* Action item: Out of the data below, copy every line with the string "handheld".

* Dataset content:
------------------------------
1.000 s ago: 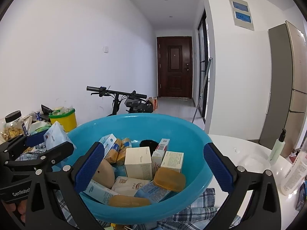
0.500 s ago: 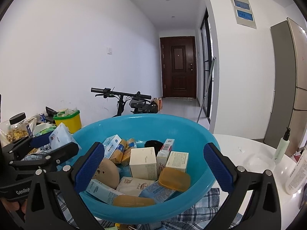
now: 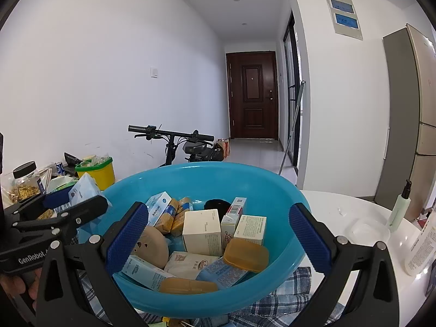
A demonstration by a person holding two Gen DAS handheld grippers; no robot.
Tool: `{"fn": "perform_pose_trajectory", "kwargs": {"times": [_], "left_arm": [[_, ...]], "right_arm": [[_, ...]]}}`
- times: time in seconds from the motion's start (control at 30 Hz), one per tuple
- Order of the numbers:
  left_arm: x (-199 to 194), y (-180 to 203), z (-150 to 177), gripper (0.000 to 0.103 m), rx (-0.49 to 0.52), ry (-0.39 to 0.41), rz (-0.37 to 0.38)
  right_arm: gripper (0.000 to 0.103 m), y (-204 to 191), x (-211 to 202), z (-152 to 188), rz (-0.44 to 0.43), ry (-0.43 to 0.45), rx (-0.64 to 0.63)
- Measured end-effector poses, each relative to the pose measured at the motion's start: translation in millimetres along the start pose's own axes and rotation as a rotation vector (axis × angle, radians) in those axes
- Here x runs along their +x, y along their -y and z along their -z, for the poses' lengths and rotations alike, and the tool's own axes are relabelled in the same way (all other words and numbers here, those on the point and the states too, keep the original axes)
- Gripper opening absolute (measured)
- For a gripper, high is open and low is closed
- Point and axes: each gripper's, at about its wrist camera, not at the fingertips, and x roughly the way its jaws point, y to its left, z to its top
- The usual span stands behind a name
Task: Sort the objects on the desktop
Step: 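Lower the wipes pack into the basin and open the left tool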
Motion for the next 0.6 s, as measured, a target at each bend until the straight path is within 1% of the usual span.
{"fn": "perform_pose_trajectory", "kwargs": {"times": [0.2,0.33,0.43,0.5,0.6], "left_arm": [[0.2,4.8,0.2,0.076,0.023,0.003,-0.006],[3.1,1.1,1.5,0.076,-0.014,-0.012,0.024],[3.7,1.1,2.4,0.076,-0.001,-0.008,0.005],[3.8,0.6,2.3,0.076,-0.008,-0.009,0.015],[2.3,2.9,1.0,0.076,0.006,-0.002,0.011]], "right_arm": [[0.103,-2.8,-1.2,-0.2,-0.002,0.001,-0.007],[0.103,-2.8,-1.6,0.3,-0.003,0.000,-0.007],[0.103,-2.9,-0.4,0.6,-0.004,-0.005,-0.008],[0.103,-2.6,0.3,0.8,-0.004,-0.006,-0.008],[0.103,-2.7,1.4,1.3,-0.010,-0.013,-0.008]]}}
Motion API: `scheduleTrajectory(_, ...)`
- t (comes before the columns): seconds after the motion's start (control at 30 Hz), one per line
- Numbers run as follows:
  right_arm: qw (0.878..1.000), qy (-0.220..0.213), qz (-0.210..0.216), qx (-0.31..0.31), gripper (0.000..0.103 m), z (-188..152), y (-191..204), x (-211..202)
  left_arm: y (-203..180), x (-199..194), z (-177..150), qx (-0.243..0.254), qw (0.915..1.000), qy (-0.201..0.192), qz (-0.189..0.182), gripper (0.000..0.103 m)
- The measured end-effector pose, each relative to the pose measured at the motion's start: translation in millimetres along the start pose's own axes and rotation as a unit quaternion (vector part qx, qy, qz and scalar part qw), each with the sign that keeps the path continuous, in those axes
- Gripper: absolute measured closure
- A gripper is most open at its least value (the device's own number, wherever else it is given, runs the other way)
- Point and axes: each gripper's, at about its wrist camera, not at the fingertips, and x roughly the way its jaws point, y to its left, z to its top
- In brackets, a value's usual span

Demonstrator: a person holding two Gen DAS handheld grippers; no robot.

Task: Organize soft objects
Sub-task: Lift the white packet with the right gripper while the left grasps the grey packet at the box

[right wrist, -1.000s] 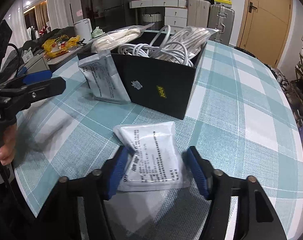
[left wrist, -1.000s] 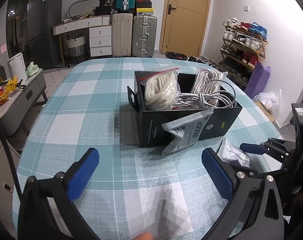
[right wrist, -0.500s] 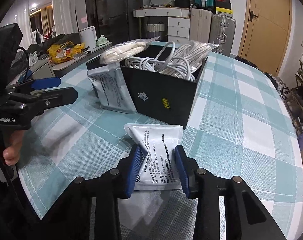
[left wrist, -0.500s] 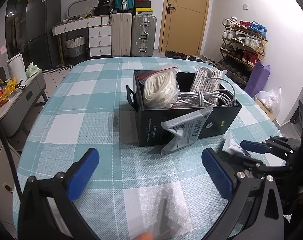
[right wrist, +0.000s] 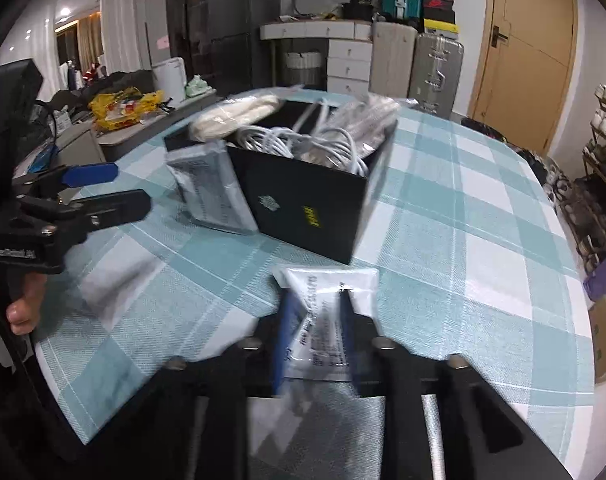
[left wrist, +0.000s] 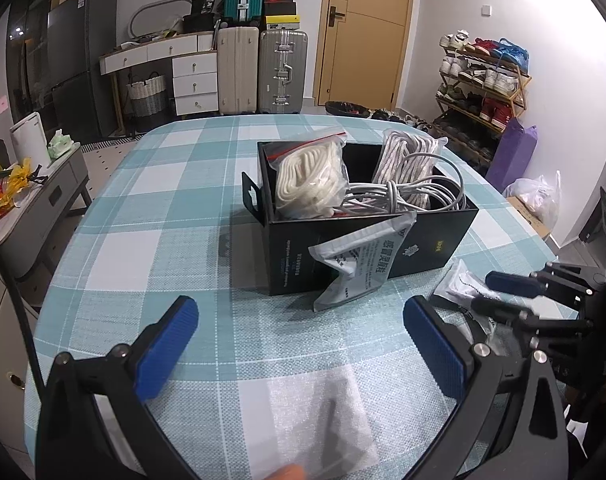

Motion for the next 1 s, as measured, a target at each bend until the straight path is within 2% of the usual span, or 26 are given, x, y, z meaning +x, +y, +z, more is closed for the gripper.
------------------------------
* Reply:
A demonstration by a person holding two Gen DAS handheld grippers; no robot.
Demonstrator: a person holding two Gen DAS handheld grippers; no robot.

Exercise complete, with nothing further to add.